What the exercise asks:
Search the records for the string "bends" and copy every line where it turns up.

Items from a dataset
----

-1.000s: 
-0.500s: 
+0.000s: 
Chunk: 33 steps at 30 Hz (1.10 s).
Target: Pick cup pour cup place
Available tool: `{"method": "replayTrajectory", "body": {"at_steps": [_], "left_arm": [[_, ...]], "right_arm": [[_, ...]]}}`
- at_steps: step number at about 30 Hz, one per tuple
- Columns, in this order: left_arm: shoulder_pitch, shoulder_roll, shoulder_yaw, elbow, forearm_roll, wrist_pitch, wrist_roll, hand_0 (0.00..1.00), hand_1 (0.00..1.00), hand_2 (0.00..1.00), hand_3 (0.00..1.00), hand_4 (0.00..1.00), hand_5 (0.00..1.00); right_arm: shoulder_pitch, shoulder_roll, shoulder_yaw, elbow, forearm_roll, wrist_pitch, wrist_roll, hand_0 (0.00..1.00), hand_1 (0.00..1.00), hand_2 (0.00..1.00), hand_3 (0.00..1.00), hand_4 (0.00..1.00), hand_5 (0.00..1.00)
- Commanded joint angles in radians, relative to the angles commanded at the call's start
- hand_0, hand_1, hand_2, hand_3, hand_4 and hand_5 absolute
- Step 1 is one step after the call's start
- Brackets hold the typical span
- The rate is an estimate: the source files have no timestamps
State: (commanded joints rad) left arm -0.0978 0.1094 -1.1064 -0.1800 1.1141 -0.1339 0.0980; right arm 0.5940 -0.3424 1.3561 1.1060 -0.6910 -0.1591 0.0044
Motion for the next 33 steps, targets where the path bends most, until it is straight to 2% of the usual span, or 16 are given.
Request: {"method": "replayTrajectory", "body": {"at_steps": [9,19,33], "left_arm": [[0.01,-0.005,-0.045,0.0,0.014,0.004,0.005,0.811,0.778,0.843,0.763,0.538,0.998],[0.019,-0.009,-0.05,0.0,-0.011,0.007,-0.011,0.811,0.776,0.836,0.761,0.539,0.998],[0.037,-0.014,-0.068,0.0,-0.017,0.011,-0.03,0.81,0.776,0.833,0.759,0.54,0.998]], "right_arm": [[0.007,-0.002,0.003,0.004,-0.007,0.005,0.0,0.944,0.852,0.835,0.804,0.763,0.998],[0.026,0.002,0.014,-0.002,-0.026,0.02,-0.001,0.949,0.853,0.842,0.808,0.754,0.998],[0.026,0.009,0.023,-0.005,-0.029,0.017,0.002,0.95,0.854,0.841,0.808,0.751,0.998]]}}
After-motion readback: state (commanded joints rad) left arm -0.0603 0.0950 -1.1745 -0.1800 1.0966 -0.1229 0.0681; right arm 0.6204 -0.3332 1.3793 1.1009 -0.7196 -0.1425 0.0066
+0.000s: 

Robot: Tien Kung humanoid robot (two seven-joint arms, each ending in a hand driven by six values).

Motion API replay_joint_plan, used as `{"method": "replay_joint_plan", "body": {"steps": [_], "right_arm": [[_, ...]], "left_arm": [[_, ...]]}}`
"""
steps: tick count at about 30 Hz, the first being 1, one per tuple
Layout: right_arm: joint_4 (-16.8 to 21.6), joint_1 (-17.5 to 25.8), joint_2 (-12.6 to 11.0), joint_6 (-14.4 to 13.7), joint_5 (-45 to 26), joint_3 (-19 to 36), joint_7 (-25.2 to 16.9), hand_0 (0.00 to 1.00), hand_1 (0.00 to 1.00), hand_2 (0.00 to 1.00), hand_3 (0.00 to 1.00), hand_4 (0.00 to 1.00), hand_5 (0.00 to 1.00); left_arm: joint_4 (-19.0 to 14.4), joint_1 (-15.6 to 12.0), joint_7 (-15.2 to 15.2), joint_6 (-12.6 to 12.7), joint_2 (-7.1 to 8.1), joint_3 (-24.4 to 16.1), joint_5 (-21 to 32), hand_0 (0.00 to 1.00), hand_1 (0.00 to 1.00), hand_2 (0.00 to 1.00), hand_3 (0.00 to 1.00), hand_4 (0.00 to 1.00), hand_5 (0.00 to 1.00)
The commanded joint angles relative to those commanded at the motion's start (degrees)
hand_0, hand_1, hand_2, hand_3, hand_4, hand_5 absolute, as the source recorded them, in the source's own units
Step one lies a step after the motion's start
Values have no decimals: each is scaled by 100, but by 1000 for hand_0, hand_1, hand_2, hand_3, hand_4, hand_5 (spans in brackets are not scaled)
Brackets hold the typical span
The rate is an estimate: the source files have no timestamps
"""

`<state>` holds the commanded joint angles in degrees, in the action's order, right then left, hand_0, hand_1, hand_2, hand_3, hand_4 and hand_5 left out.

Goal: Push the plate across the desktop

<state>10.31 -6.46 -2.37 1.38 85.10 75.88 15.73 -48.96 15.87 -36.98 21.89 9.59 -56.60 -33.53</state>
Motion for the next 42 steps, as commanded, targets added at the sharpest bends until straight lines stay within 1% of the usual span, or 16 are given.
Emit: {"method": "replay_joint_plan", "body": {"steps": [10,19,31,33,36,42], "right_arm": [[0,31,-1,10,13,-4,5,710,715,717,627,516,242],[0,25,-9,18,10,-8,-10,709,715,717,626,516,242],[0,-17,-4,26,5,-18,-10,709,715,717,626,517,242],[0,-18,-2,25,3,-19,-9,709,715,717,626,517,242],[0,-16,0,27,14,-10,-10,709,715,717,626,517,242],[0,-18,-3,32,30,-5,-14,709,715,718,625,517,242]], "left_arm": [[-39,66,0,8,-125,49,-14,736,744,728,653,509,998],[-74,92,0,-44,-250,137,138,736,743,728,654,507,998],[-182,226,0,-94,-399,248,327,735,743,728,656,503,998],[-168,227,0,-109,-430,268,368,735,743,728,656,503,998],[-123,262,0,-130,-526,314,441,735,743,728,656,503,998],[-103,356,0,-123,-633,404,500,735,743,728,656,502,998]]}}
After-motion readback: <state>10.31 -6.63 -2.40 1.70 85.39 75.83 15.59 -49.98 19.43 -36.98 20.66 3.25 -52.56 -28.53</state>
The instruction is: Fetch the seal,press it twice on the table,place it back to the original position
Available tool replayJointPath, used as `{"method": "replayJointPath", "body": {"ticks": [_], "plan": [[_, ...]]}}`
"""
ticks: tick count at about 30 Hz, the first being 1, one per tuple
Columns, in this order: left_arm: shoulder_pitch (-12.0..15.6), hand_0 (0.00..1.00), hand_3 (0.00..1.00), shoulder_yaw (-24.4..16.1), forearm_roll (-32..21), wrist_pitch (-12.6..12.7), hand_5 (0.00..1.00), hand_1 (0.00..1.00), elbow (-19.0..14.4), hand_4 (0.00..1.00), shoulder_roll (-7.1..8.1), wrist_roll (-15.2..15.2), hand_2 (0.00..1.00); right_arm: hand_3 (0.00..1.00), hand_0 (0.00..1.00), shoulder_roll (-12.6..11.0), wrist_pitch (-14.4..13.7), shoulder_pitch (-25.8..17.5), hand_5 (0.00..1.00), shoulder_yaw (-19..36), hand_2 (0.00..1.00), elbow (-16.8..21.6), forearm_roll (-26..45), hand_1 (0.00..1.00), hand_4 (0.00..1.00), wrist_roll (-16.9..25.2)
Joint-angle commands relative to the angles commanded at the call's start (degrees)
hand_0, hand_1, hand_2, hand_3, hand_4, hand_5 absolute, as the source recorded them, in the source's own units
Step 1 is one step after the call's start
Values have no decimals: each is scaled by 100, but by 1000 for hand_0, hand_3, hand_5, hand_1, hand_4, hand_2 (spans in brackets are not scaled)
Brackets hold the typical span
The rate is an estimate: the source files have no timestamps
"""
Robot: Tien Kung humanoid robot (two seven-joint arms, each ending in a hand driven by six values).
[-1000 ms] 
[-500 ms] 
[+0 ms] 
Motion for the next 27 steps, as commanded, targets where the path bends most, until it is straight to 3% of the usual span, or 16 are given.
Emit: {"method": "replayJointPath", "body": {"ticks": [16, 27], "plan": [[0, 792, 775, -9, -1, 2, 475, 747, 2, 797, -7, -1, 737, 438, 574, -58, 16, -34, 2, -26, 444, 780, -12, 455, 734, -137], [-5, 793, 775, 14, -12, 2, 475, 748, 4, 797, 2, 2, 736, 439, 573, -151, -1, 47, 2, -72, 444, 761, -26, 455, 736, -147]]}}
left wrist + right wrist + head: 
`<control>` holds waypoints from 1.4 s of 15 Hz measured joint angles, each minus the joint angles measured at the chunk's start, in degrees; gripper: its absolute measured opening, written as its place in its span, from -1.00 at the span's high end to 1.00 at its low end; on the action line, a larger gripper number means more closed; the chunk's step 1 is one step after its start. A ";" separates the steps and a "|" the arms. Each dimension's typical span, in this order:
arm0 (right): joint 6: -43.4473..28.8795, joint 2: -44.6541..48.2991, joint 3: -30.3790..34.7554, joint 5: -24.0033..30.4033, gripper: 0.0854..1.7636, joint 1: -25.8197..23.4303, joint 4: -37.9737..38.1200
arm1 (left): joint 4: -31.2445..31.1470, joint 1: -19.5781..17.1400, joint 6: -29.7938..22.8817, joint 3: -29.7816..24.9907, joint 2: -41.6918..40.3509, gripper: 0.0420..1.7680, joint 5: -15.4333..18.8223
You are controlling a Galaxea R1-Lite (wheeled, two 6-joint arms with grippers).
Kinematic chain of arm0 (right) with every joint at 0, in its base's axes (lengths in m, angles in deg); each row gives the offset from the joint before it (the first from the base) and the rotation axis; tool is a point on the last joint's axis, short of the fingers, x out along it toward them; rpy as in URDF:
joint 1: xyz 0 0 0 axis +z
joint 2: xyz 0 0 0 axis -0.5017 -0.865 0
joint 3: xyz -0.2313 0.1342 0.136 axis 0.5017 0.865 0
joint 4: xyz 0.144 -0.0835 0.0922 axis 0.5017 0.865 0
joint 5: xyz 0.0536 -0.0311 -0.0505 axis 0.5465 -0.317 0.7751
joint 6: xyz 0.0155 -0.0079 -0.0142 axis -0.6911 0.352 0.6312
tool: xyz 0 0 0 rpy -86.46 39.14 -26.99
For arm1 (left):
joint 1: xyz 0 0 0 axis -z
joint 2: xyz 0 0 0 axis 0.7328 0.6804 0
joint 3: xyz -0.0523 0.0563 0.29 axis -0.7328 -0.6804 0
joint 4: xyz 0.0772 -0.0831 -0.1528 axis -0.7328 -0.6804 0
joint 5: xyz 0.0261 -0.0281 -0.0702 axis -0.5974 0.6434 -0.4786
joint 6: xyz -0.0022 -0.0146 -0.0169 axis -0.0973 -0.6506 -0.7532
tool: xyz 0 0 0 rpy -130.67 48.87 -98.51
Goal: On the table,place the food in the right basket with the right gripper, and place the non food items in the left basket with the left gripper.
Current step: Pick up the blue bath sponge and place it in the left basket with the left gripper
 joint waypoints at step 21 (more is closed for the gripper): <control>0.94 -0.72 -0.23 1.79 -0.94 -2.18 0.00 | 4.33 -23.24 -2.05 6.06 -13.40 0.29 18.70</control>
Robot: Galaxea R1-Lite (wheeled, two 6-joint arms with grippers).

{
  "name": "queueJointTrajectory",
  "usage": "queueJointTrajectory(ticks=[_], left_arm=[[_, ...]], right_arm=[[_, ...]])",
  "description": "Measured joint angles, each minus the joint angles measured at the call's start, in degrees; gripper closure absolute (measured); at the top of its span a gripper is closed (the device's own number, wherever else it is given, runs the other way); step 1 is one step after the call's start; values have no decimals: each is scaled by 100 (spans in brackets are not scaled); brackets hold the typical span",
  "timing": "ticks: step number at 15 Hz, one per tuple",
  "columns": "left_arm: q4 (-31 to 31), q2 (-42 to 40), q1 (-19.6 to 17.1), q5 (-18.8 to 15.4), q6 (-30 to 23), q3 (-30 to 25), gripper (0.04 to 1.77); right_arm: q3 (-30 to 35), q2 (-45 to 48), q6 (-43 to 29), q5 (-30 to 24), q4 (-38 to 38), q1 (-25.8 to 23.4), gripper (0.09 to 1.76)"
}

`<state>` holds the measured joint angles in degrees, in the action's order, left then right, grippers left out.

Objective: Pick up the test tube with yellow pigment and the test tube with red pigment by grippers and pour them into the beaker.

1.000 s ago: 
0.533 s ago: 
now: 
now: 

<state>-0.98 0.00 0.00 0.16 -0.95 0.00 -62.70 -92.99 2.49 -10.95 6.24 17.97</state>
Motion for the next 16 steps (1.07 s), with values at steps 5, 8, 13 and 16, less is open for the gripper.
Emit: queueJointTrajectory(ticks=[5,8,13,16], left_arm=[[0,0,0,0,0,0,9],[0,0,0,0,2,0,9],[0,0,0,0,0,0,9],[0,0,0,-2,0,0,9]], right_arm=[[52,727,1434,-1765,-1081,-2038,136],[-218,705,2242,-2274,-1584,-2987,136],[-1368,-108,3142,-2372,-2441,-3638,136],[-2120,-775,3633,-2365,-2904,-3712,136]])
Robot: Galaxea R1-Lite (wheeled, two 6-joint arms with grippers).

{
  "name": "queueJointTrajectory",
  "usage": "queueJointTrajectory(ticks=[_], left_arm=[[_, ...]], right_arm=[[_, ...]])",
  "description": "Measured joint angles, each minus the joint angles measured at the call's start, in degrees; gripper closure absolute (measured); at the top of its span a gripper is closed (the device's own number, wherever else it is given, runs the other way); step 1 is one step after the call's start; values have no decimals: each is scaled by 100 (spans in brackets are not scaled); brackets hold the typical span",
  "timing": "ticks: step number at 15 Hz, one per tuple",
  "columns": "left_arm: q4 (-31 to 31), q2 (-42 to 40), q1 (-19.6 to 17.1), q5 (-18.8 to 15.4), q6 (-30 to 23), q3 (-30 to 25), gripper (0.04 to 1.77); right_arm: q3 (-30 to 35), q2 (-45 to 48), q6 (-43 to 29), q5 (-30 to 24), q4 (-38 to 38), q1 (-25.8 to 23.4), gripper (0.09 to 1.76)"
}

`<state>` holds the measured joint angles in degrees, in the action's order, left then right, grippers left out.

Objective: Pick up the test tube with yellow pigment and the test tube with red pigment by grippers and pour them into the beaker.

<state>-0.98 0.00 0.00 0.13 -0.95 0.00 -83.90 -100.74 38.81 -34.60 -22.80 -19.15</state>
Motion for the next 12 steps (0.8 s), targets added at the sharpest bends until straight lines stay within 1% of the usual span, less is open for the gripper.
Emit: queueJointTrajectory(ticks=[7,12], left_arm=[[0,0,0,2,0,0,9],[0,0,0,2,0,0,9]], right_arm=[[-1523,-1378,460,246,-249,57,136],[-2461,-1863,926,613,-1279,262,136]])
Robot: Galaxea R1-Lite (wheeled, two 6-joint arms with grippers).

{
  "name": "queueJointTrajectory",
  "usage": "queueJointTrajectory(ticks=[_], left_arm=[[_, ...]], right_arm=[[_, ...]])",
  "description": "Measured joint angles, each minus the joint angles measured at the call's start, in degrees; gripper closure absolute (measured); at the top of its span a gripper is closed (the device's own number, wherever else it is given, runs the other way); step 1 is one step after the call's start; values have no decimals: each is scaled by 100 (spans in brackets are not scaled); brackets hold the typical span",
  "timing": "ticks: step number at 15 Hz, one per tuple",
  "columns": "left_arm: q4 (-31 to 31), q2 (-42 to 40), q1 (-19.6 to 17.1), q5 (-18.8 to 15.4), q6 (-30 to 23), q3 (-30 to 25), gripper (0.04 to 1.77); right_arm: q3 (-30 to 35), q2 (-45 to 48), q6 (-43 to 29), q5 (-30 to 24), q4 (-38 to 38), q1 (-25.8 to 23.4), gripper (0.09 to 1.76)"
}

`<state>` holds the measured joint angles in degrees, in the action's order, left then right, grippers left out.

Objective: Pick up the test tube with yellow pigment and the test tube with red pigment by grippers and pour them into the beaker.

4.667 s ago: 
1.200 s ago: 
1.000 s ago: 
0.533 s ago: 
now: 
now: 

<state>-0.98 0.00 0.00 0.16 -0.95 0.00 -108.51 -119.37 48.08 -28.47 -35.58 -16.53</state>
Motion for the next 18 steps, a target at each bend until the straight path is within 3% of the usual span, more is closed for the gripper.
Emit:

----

Answer to this problem:
Motion for the next 33 steps, targets where the path bends most, until it is straight to 2% of the usual span, or 16 are given.
Motion for the next 42 steps, as commanded, targets added at the sharpest bends until straight lines stay within 1% of the usual span, or 16 are given.
Motion for the next 27 steps, as commanded, targets where the path bends most, until it is straight to 3% of the usual span, or 16 are given.
Motion for the next 12 steps (0.8 s), targets added at the sharpest bends until straight lines stay within 1% of the usual span, less is open for the gripper.

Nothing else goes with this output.